*Dr. Dobb's Journal* June 1998

Sidebar:

Starting this month, Jon Bentley will be a regular contributor to "Algorithm Alley" Jon is best known for the "Programming Pearls" column he wrote for* Communications of the ACM* and later turned into a series of often-recommended books.

This month, Jon takes a hard look at a common tradeoff: Should you optimize your code to be easy to read or to be efficient? Recursive algorithms are often elegant and easy to express, but are less efficient than iterative techniques. Or are they?

As Jon shows, the truth is much more complicated than you might think.

-- Tim Kientzle

Too often, I find myself wrestling with a piece of code, beating at it with *while* and *for* loops, all to no avail. The code gets bigger, buggier, and uglier. After hours (or days) of frustration, I finally try recursion and a clean function jumps out in a dozen lines of code.

So why do I make the same mistake over and over again, and blithely ignore recursion? I'll fall back on the old excuse of the way I was raised. I grew up programming in Fortran without recursion. And during my early years of recurring, it was notoriously expensive.

On modern systems, though, recursion can be almost free.
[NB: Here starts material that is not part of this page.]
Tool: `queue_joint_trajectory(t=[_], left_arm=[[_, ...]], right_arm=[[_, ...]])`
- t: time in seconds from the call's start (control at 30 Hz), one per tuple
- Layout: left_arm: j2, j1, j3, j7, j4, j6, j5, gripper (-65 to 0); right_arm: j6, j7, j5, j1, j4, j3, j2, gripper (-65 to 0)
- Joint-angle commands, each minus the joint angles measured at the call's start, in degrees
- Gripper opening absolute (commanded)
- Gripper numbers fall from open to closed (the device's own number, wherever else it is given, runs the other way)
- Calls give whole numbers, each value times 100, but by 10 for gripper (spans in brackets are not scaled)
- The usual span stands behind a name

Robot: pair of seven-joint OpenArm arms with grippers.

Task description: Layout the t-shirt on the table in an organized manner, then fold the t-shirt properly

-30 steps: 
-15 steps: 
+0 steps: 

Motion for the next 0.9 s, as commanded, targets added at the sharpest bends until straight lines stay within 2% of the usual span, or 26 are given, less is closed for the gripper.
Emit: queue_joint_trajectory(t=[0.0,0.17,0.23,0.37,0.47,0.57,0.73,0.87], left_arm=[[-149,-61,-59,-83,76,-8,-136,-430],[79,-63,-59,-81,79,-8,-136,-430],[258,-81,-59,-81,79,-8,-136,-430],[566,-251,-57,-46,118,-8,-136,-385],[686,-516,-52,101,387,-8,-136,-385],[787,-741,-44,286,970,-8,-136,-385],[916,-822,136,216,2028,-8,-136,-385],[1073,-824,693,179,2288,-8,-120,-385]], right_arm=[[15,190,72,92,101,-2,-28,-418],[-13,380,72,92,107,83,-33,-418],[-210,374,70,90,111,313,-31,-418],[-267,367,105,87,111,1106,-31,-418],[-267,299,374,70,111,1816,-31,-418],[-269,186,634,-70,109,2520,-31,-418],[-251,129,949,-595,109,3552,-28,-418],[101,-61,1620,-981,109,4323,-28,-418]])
It can also be much more expensive (relatively) than it was in the bad old days. I recently confronted this ghost of my childhood by studying the cost of recursion. In this month's "Algorithm Alley," I'll tell the story of my experiments, starting with some examples, and ending with substantial speedups for a new data structure. It is sprinkled along the way with exercises so you can download the programs and try them (details on the program follow shortly).
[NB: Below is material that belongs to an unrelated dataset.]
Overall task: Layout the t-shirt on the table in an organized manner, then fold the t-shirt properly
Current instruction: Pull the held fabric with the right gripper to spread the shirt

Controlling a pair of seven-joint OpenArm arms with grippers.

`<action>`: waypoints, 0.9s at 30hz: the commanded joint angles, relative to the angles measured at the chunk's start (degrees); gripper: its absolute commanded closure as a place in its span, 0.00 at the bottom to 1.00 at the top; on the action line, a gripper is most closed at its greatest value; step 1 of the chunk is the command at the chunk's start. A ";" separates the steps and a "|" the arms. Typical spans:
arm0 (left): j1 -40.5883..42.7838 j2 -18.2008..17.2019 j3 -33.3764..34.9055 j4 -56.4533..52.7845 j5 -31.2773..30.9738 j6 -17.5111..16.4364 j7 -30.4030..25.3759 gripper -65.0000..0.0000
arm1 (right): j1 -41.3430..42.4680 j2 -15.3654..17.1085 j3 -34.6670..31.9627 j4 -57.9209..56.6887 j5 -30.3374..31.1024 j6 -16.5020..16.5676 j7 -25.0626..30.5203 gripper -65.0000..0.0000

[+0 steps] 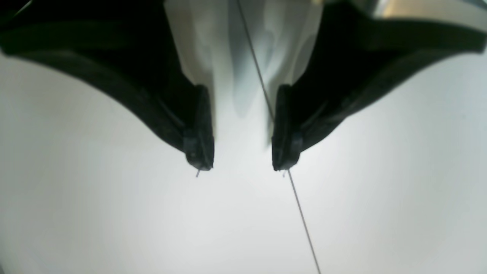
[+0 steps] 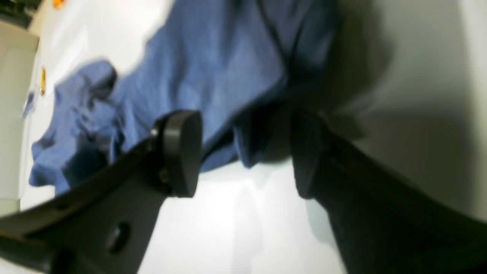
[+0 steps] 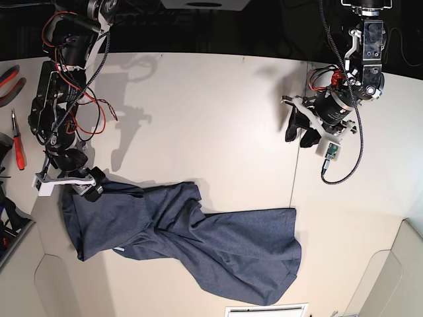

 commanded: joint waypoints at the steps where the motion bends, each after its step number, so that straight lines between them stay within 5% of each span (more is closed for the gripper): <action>1: -0.46 -0.48 -0.22 0.76 -0.81 -0.44 -1.29 0.56 | 2.16 0.33 -0.04 0.24 0.94 1.73 1.49 0.44; 10: -0.46 -0.48 -0.22 0.76 -0.79 -0.39 -1.29 0.56 | 4.94 0.35 -0.04 -0.13 0.90 2.60 2.01 0.45; 16: -0.61 -0.48 -0.22 0.76 -0.81 -0.39 -1.49 0.56 | 4.92 0.35 -0.04 -0.13 0.90 2.60 2.01 0.64; 21: -0.61 -0.48 -0.22 0.76 -0.81 -0.39 -1.49 0.56 | 4.94 0.35 -0.04 -0.13 0.90 2.60 2.01 0.99; 27: -0.61 -0.48 -0.22 0.76 -0.81 -0.39 -1.49 0.56 | 5.11 0.33 -0.07 -0.13 0.94 2.62 2.01 1.00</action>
This analysis has been a wonderfully liberating experience for me. New insights into the cost of recursion allow me to use this powerful tool more comfortably. And when recursion is too expensive, simple techniques let me retrieve the performance while maintaining much of the elegance.

I'll start with two important functions on strings. The *strlen* function returns the number of characters in a null-terminated string. The typical implementation is usually along the lines of Example 1(a). The loop increments the pointer *s* until it finds the null character, incrementing the integer *n* along the way.

As Example 1(b) shows, you can implement the same function recursively (the leading *r* is for recursion). The length of a null string is zero; the length of a nonnull string is one more than the length of the substring that omits the first character. The two programs perform a similar sequence of computations: test **s* for null, add 1 to *s*, and repeat. The different mechanisms for repetition can have very different overheads, though.

**Exercise 1. **Estimate the run times of the two *strlen* functions on your machine. Assume that the input is a very long string. How will the run times vary across hardware, compilers, and optimization level?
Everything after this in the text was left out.